DATA SEGMENT:

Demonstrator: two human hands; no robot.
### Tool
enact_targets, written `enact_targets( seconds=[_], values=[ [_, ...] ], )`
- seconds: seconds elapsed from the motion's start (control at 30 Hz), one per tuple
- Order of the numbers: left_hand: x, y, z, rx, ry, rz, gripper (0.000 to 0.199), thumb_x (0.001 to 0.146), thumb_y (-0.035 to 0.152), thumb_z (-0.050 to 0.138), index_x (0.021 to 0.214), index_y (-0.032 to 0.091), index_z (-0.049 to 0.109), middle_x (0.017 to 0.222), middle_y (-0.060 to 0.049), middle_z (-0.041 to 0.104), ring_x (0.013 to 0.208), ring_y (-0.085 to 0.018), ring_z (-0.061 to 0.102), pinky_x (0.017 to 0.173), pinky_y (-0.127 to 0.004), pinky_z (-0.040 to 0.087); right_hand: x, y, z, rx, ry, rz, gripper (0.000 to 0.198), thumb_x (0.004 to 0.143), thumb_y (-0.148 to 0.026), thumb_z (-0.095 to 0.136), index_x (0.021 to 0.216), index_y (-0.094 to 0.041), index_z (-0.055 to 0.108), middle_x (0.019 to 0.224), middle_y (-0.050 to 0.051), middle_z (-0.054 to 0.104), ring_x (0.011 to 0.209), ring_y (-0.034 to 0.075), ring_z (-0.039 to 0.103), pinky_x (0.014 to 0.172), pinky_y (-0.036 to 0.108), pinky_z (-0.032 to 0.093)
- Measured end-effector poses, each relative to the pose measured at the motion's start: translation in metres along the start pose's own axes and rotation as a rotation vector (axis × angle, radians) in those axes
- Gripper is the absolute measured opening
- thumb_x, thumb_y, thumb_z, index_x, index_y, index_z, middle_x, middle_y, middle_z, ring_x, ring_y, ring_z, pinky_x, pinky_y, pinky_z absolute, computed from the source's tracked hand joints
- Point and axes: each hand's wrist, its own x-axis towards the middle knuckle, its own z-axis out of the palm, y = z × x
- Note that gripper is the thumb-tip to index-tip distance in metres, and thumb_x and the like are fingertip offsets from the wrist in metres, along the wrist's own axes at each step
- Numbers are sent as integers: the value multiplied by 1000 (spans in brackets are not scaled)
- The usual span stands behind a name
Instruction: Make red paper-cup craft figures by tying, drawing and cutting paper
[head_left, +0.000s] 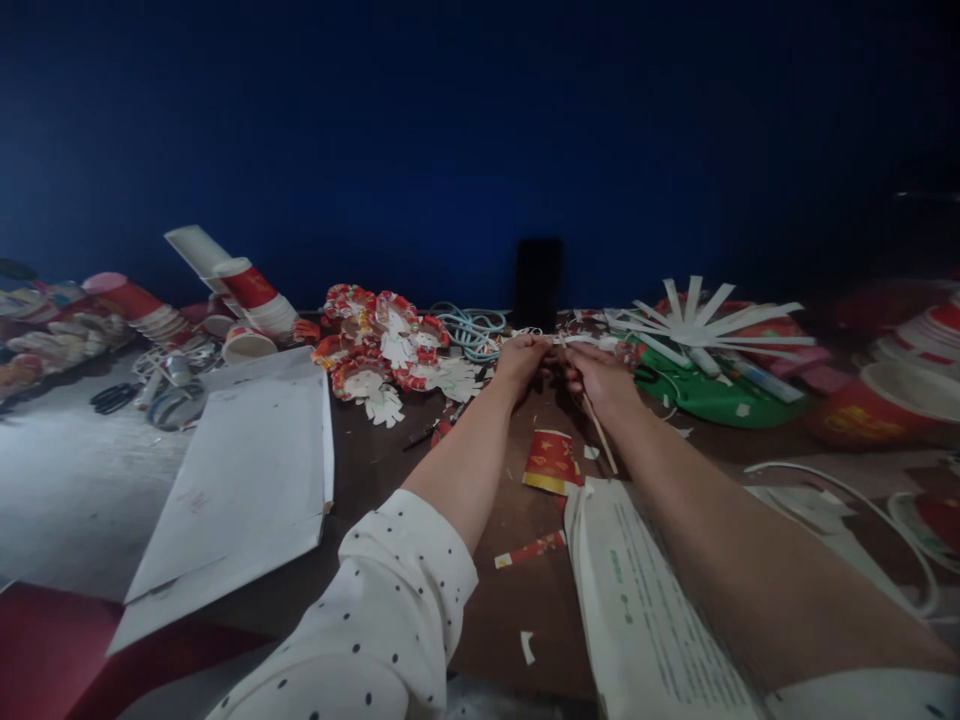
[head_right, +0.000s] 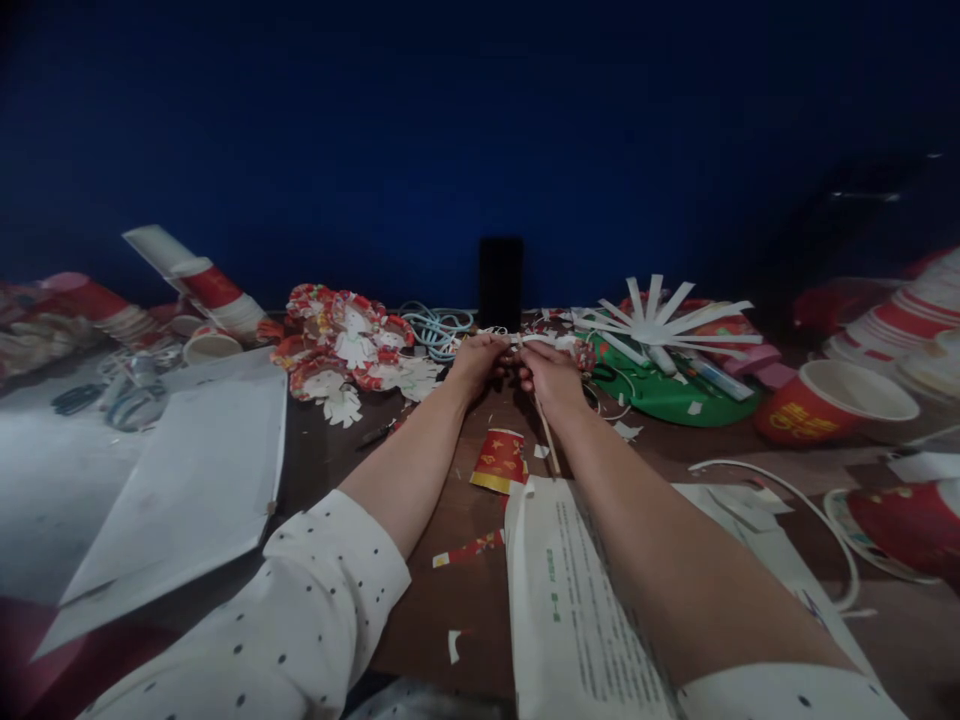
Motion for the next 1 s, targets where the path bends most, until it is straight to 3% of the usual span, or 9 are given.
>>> enact_targets(
  seconds=[0.37, 0.63, 1.0],
  values=[
    [-2, 0, 0, 44, -40, 3, 11, 85, 19, 54, 76, 16, 58, 70, 1, 59, 52, -4, 50, 48, -14, 35, -1, 3, 1, -135, 83, -20, 26, 69, -20, 63, 94, -20, 70, 52, -4, 53, 45, 10, 46, 38, 21, 32],
    [2, 0, -7, -85, -155, -59, 4, 85, 19, 56, 84, 16, 57, 76, 2, 59, 58, -3, 55, 52, -13, 38, -4, 2, 2, -135, 35, -62, 33, 69, -24, 64, 101, -20, 71, 54, -4, 54, 46, 9, 44, 39, 21, 31],
    [3, 0, -10, -184, -191, -107, 8, 84, 21, 60, 79, 16, 57, 72, 1, 59, 60, -5, 55, 60, -15, 44, -7, -2, -1, -290, 6, -125, 39, 72, -30, 61, 108, -19, 70, 57, -3, 56, 47, 10, 44, 42, 22, 36]
  ],
)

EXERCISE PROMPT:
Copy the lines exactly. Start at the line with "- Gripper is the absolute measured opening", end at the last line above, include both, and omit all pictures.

OUTPUT OF THE TASK:
- Gripper is the absolute measured opening
- thumb_x, thumb_y, thumb_z, index_x, index_y, index_z, middle_x, middle_y, middle_z, ring_x, ring_y, ring_z, pinky_x, pinky_y, pinky_z absolute, computed from the source's tracked hand joints
- Point and axes: each hand's wrist, its own x-axis towards the middle knuckle, its own z-axis out of the palm, y = z × x
- Note that gripper is the thumb-tip to index-tip distance in metres, and thumb_x and the like are fingertip offsets from the wrist in metres, along the wrist's own axes at each step
- Numbers are sent as integers: the value multiplied by 1000 (spans in brackets are not scaled)
- The usual span stands behind a name
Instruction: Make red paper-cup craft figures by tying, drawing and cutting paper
[head_left, +0.000s] 
[head_right, +0.000s] 
Motion for the next 1 s, targets where the path bends most, until it is straight to 3% of the usual span, or 9 are given.
>>> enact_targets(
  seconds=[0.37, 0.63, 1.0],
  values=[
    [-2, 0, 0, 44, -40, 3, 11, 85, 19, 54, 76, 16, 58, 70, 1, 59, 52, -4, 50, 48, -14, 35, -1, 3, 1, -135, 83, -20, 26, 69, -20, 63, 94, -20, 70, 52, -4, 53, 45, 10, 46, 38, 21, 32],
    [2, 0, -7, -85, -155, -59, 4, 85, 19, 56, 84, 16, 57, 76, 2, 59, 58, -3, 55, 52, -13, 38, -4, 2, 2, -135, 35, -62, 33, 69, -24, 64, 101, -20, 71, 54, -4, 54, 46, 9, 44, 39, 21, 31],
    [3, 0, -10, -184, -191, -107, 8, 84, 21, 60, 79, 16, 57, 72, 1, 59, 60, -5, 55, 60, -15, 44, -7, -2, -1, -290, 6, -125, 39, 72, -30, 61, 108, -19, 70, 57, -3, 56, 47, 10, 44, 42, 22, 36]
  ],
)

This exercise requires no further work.